Continuing to argue with a narcissist will only reaffirm their preconception that you are the one attacking them. Instead, disengage from the conversation and do whatever you can to remove yourself from the situation.

3. Focus on Choices:
One key to dealing with a narcissist is focusing on choices, both yours and theirs. People with NPD often insist others treat them unfairly and don't give them the respect they are due. They fail to see how their behaviors could impact the way others interact with them. 

Even if you can't eliminate contact with someone who has NPD, you can still take measures to protect yourself and make their behavior less harmful to you.

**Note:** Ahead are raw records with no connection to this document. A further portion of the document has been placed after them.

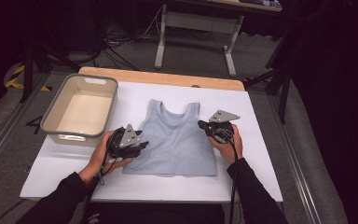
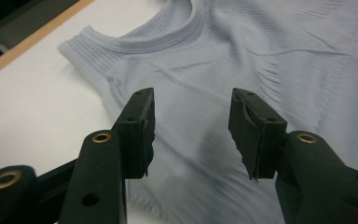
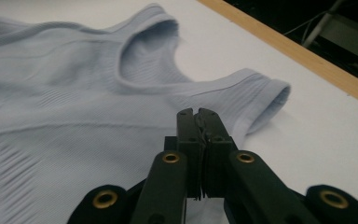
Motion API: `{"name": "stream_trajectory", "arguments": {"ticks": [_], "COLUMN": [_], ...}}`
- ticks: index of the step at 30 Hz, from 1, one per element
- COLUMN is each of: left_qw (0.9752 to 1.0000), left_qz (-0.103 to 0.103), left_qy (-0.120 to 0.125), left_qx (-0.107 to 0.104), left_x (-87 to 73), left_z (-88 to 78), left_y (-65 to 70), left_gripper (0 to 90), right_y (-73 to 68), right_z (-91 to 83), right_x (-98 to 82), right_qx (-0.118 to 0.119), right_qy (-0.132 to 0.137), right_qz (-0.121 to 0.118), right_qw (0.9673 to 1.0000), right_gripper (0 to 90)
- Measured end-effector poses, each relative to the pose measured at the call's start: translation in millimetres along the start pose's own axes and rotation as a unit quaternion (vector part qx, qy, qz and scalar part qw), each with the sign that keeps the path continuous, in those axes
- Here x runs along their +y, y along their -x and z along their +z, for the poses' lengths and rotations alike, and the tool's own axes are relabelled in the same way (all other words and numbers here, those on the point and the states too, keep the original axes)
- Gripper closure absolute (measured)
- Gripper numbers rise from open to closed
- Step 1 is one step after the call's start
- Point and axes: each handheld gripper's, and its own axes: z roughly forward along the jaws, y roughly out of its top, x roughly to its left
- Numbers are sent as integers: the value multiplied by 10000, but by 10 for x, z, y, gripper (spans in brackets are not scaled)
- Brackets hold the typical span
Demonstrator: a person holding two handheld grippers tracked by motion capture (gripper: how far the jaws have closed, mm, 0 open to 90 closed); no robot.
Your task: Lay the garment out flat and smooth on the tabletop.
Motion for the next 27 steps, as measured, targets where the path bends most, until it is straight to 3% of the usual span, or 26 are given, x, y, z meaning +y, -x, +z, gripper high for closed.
{"name": "stream_trajectory", "arguments": {"ticks": [2,4,7,9,10,16,22,23,27], "left_qw": [9999,9999,9994,9986,9984,9982,9989,9991,9997], "left_qz": [38,-33,-15,-33,-18,-161,-124,-95,-7], "left_qy": [-99,-135,-340,-530,-557,-575,-441,-407,-225], "left_qx": [82,1,-17,-6,1,46,118,96,103], "left_x": [23,27,9,-31,-41,-85,-39,-16,134], "left_z": [96,161,254,328,337,343,321,321,337], "left_y": [-30,-75,-124,-131,-134,-162,-166,-170,-199], "left_gripper": [543,709,808,814,814,810,791,792,812], "right_y": [-24,-89,-118,-134,-141,-172,-206,-203,-165], "right_z": [-16,-20,12,50,44,-69,-126,-122,-115], "right_x": [-30,-143,-242,-357,-432,-541,-522,-463,-157], "right_qx": [12,48,94,75,59,-175,-197,-227,-273], "right_qy": [-17,-193,-388,-593,-600,-577,-673,-680,-192], "right_qz": [2,-40,-48,-41,87,103,42,-86,-108], "right_qw": [10000,9998,9992,9982,9981,9981,9975,9974,9994], "right_gripper": [891,896,898,900,900,900,900,900,900]}}
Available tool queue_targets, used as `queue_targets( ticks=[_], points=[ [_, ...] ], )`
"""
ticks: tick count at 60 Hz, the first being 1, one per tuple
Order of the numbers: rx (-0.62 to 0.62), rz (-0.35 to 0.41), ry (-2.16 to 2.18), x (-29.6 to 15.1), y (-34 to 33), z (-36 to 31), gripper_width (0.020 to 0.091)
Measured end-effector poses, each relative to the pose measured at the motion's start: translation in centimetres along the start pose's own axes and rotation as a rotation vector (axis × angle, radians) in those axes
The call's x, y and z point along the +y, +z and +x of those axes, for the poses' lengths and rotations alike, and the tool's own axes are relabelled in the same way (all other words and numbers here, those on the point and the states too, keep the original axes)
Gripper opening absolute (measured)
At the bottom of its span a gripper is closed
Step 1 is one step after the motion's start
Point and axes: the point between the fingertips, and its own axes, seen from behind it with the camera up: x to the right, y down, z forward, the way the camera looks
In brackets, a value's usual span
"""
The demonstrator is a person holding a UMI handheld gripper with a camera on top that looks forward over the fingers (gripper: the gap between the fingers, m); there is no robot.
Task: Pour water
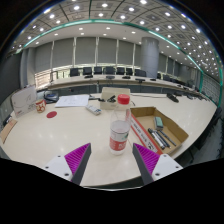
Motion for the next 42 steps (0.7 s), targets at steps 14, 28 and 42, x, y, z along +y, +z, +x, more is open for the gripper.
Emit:
queue_targets(
  ticks=[14, 28, 42],
  points=[
    [-0.053, 0.021, 0.016, -0.1, 10.1, 2.3, 0.085],
    [-0.063, 0.097, -0.029, -1.6, 14.3, 1.7, 0.0525],
    [-0.014, 0.093, -0.035, -2.9, 14.3, 2.1, 0.0381]
  ],
)
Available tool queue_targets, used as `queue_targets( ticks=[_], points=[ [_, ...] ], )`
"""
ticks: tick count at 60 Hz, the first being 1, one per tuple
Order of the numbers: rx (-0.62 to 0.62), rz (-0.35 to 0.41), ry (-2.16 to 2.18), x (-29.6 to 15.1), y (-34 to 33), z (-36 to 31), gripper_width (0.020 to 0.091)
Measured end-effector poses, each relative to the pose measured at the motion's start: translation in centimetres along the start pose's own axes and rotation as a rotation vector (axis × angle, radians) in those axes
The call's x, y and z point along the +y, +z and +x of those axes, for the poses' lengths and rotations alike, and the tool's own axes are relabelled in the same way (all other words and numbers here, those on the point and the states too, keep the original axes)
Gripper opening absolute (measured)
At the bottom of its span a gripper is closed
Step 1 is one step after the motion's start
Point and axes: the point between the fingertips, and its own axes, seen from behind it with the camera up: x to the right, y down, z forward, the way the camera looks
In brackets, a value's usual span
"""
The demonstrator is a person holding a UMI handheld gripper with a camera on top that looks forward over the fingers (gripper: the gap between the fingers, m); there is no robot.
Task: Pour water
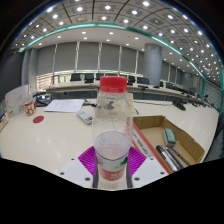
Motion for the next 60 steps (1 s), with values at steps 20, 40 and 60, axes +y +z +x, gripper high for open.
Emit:
queue_targets(
  ticks=[20, 40, 60],
  points=[
    [0.053, 0.044, -0.141, -9.4, 1.5, -4.8, 0.0383],
    [0.215, 0.127, -0.573, -24.7, 7.4, -21.6, 0.038],
    [0.338, 0.142, -1.3, -28.8, 18.0, -39.4, 0.0379]
  ],
)
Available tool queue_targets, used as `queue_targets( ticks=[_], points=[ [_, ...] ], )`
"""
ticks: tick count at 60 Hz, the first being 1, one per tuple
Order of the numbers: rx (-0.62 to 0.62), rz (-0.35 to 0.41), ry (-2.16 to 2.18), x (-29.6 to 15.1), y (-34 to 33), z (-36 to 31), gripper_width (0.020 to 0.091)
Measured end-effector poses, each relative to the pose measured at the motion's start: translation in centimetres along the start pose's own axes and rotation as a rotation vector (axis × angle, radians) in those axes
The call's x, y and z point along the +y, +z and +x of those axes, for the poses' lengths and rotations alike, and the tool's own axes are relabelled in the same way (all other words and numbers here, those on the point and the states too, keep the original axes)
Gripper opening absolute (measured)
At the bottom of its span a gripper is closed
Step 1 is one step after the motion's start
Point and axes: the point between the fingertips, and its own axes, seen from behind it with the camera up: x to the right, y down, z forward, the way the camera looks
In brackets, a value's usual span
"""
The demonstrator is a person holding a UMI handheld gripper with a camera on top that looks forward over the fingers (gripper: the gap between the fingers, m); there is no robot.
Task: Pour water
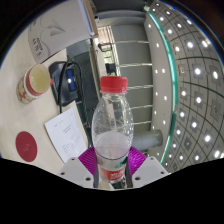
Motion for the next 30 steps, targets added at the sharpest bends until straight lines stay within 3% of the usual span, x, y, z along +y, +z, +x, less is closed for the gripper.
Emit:
queue_targets(
  ticks=[12, 30],
  points=[
    [0.084, 0.053, -0.379, -5.3, 2.1, -2.6, 0.0378],
    [0.096, 0.072, -0.567, -7.1, 2.9, -4.5, 0.0379]
  ],
)
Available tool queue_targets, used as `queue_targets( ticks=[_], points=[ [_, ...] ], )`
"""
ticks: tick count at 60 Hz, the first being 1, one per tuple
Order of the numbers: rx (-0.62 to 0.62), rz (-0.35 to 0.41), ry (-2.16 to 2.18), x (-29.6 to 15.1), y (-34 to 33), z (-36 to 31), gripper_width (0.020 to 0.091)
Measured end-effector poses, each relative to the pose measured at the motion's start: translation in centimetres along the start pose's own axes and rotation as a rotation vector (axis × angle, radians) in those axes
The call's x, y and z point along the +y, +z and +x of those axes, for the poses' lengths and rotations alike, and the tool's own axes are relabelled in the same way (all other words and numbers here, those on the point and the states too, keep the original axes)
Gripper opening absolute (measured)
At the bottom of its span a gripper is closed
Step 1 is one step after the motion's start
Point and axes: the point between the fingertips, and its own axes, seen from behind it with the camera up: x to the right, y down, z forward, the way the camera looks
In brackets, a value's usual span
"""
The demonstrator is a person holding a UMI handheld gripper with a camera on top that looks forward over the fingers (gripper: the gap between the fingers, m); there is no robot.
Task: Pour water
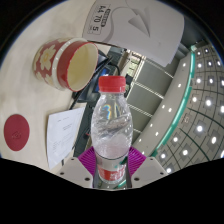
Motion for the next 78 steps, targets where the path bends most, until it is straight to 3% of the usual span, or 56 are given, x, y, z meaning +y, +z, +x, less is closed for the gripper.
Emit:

You can choose to limit your time with them or make sure someone else is always around so you are never alone with them.

4. Set Limits:
Unfortunately, those with NPD do not often have a sense of boundaries. They might resort to manipulating others to meet their needs. Although you cannot control the behaviors of a narcissist, you can control your own. Family members of narcissists often become accustomed to enabling narcissists to avoid a fight. But you can refuse to participate in this cycle any longer by setting limits on what you will do.

You may stop allowing your narcissistic family member to speak to you disrespectfully anymore or quit agreeing with any disparaging words that they share about others. You may also stop replying to texts so frequently or set a time limit on your phone conversations to avoid listening to rants.

Be prepared for the possibility that your narcissistic family member does not respect your boundaries. Those with NPD tend to view themselves as the most important person in the world. Despite your best efforts to reach a compromise, the only effective solution may be to cut off contact completely. If this is the case, there is no shame in cutting ties for the sake of your mental health.

5. Get Support and Professional Counselling:
When dealing with a toxic narcissistic family member, it is essential to have a strong system and receive counseling from a mental health professional. Dealing with a narcissistic loved one can feel lonely and induce low self-esteem due to all the insults, public humiliation, and other forms of abuse. Try to be gentle with yourself and protect yourself from being gaslit into believing you are the one at fault.